§ **Exercise objective**
Every line of the material must be copied exactly.

§ **Given information**
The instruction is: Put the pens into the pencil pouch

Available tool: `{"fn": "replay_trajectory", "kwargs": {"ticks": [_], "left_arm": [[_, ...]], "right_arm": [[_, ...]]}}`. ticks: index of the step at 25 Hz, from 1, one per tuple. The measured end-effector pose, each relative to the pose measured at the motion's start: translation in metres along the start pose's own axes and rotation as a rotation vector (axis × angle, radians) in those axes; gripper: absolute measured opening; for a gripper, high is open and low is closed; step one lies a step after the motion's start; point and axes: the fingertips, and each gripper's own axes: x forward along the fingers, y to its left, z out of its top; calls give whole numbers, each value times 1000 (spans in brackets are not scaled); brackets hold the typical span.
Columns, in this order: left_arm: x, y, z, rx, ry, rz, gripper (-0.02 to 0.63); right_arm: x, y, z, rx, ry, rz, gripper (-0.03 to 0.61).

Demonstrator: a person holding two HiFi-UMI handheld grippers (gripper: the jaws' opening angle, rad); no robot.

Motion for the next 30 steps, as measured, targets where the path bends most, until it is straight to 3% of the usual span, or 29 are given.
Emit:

§ **Problem solution**
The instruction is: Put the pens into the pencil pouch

Available tool: `{"fn": "replay_trajectory", "kwargs": {"ticks": [_], "left_arm": [[_, ...]], "right_arm": [[_, ...]]}}`. ticks: index of the step at 25 Hz, from 1, one per tuple. The measured end-effector pose, each relative to the pose measured at the motion's start: translation in metres along the start pose's own axes and rotation as a rotation vector (axis × angle, radians) in those axes; gripper: absolute measured opening; for a gripper, high is open and low is closed; step one lies a step after the motion's start; point and axes: the fingertips, and each gripper's own axes: x forward along the fingers, y to its left, z out of its top; calls give whole numbers, each value times 1000 (spans in brackets are not scaled); brackets hold the typical span.
Columns, in this order: left_arm: x, y, z, rx, ry, rz, gripper (-0.02 to 0.63); right_arm: x, y, z, rx, ry, rz, gripper (-0.03 to 0.61).

Demonstrator: a person holding two HiFi-UMI handheld grippers (gripper: the jaws' opening angle, rad); no robot.

Motion for the next 30 steps, as measured, targets where the path bends most, until it is straight to 3% of the usual span, or 29 are given.
Emit:

What the exercise asked for is complete.